▶ _ABOUT THIS EXERCISE_: Return all of the material, keeping each line exactly as it is.

▬▬▬▬▬▬▬▬▬▬

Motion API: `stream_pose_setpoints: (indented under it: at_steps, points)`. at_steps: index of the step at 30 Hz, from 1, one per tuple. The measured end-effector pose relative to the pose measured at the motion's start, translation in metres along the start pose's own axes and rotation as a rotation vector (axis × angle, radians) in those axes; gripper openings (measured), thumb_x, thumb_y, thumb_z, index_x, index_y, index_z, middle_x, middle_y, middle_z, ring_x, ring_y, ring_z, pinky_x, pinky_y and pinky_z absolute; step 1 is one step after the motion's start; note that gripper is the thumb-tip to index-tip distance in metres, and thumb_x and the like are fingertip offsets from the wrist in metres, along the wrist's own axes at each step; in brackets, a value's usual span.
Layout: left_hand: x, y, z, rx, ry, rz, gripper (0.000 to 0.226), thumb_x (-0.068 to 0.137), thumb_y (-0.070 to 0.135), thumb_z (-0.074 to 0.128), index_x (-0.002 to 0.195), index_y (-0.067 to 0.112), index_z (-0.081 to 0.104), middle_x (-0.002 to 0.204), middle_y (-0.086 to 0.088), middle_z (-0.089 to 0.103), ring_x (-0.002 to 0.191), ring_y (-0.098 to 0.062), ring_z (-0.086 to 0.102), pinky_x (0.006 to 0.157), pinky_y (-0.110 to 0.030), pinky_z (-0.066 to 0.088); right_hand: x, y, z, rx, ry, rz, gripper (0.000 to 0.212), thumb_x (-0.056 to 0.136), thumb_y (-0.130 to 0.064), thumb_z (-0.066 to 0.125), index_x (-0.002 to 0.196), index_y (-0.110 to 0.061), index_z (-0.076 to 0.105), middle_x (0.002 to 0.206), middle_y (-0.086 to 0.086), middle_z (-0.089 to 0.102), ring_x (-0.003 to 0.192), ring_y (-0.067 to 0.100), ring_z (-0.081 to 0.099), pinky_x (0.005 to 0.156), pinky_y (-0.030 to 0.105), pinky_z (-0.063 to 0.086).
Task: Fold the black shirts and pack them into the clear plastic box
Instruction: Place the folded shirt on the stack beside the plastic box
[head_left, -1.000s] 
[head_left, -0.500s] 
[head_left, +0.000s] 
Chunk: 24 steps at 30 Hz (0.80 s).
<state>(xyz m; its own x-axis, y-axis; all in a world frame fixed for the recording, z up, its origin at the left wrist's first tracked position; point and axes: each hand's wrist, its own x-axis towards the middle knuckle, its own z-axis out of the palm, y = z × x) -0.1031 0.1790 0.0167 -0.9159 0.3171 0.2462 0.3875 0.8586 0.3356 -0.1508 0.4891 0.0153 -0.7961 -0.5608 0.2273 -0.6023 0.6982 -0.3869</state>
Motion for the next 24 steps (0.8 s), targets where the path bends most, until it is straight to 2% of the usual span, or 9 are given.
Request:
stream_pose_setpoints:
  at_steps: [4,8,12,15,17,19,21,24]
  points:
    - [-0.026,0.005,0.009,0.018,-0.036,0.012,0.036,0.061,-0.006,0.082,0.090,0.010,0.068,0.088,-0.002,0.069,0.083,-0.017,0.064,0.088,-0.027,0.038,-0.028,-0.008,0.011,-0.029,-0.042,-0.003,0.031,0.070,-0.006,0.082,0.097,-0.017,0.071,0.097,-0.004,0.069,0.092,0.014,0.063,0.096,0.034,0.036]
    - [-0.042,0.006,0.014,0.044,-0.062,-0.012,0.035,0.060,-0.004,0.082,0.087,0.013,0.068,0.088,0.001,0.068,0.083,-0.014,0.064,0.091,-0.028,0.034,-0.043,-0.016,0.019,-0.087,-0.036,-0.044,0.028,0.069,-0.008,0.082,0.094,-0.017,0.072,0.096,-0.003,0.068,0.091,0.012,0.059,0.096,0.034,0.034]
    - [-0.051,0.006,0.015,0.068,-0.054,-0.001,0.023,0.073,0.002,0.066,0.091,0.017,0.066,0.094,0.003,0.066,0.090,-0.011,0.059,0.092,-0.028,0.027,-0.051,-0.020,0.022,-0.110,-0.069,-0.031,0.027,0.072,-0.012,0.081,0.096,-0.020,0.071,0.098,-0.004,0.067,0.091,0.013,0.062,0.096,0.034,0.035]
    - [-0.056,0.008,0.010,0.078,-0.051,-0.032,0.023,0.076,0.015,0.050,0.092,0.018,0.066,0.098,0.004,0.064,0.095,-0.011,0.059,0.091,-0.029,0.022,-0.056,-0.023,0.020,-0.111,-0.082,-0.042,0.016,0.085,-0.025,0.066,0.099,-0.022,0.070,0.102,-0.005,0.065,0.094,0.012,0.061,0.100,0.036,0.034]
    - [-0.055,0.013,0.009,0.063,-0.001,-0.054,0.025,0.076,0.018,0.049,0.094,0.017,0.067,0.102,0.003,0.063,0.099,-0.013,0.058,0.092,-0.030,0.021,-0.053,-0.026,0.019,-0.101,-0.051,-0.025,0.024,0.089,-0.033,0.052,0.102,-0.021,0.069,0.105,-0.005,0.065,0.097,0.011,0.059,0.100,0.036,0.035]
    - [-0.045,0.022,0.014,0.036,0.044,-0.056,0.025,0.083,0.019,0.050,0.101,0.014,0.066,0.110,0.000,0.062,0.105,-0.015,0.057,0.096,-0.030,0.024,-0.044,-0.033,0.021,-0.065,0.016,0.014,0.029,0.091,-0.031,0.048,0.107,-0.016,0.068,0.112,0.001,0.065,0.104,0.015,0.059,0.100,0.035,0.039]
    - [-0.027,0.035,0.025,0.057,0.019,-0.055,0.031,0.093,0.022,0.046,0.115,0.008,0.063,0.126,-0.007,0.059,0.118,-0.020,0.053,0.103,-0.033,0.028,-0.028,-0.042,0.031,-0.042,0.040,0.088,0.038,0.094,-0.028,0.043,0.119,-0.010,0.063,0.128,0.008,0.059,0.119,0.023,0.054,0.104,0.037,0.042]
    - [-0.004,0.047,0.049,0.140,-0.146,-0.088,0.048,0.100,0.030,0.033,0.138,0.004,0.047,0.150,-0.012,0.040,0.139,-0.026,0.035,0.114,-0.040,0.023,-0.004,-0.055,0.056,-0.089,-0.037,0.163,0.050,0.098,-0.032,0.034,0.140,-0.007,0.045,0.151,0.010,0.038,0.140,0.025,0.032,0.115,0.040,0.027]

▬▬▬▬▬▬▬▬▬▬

▶ _SOLUTION TO THE EXERCISE_:
Motion API: `stream_pose_setpoints: (indented under it: at_steps, points)`. at_steps: index of the step at 30 Hz, from 1, one per tuple. The measured end-effector pose relative to the pose measured at the motion's start, translation in metres along the start pose's own axes and rotation as a rotation vector (axis × angle, radians) in those axes; gripper openings (measured), thumb_x, thumb_y, thumb_z, index_x, index_y, index_z, middle_x, middle_y, middle_z, ring_x, ring_y, ring_z, pinky_x, pinky_y and pinky_z absolute; step 1 is one step after the motion's start; note that gripper is the thumb-tip to index-tip distance in metres, and thumb_x and the like are fingertip offsets from the wrist in metres, along the wrist's own axes at each step; in brackets, a value's usual span.
Layout: left_hand: x, y, z, rx, ry, rz, gripper (0.000 to 0.226), thumb_x (-0.068 to 0.137), thumb_y (-0.070 to 0.135), thumb_z (-0.074 to 0.128), index_x (-0.002 to 0.195), index_y (-0.067 to 0.112), index_z (-0.081 to 0.104), middle_x (-0.002 to 0.204), middle_y (-0.086 to 0.088), middle_z (-0.089 to 0.103), ring_x (-0.002 to 0.191), ring_y (-0.098 to 0.062), ring_z (-0.086 to 0.102), pinky_x (0.006 to 0.157), pinky_y (-0.110 to 0.030), pinky_z (-0.066 to 0.088); right_hand: x, y, z, rx, ry, rz, gripper (0.000 to 0.212), thumb_x (-0.056 to 0.136), thumb_y (-0.130 to 0.064), thumb_z (-0.066 to 0.125), index_x (-0.002 to 0.196), index_y (-0.110 to 0.061), index_z (-0.076 to 0.105), middle_x (0.002 to 0.206), middle_y (-0.086 to 0.086), middle_z (-0.089 to 0.102), ring_x (-0.003 to 0.192), ring_y (-0.067 to 0.100), ring_z (-0.081 to 0.099), pinky_x (0.005 to 0.156), pinky_y (-0.030 to 0.105), pinky_z (-0.063 to 0.086).
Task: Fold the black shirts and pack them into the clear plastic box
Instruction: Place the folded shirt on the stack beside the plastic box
[head_left, -1.000s] 
[head_left, -0.500s] 
[head_left, +0.000s] 
Chunk: 24 steps at 30 Hz (0.80 s).
<state>(xyz m; its own x-axis, y-axis; all in a world frame fixed for the recording, z up, its origin at the left wrist's first tracked position; point and axes: each hand's wrist, its own x-axis towards the middle knuckle, its own z-axis out of the palm, y = z × x) -0.1031 0.1790 0.0167 -0.9159 0.3171 0.2462 0.3875 0.8586 0.3356 -0.1508 0.4891 0.0153 -0.7961 -0.5608 0.2273 -0.6023 0.6982 -0.3869</state>
Motion for the next 24 steps (0.8 s), targets where the path bends most, until it is straight to 2% of the usual span, or 9 are given.
Request:
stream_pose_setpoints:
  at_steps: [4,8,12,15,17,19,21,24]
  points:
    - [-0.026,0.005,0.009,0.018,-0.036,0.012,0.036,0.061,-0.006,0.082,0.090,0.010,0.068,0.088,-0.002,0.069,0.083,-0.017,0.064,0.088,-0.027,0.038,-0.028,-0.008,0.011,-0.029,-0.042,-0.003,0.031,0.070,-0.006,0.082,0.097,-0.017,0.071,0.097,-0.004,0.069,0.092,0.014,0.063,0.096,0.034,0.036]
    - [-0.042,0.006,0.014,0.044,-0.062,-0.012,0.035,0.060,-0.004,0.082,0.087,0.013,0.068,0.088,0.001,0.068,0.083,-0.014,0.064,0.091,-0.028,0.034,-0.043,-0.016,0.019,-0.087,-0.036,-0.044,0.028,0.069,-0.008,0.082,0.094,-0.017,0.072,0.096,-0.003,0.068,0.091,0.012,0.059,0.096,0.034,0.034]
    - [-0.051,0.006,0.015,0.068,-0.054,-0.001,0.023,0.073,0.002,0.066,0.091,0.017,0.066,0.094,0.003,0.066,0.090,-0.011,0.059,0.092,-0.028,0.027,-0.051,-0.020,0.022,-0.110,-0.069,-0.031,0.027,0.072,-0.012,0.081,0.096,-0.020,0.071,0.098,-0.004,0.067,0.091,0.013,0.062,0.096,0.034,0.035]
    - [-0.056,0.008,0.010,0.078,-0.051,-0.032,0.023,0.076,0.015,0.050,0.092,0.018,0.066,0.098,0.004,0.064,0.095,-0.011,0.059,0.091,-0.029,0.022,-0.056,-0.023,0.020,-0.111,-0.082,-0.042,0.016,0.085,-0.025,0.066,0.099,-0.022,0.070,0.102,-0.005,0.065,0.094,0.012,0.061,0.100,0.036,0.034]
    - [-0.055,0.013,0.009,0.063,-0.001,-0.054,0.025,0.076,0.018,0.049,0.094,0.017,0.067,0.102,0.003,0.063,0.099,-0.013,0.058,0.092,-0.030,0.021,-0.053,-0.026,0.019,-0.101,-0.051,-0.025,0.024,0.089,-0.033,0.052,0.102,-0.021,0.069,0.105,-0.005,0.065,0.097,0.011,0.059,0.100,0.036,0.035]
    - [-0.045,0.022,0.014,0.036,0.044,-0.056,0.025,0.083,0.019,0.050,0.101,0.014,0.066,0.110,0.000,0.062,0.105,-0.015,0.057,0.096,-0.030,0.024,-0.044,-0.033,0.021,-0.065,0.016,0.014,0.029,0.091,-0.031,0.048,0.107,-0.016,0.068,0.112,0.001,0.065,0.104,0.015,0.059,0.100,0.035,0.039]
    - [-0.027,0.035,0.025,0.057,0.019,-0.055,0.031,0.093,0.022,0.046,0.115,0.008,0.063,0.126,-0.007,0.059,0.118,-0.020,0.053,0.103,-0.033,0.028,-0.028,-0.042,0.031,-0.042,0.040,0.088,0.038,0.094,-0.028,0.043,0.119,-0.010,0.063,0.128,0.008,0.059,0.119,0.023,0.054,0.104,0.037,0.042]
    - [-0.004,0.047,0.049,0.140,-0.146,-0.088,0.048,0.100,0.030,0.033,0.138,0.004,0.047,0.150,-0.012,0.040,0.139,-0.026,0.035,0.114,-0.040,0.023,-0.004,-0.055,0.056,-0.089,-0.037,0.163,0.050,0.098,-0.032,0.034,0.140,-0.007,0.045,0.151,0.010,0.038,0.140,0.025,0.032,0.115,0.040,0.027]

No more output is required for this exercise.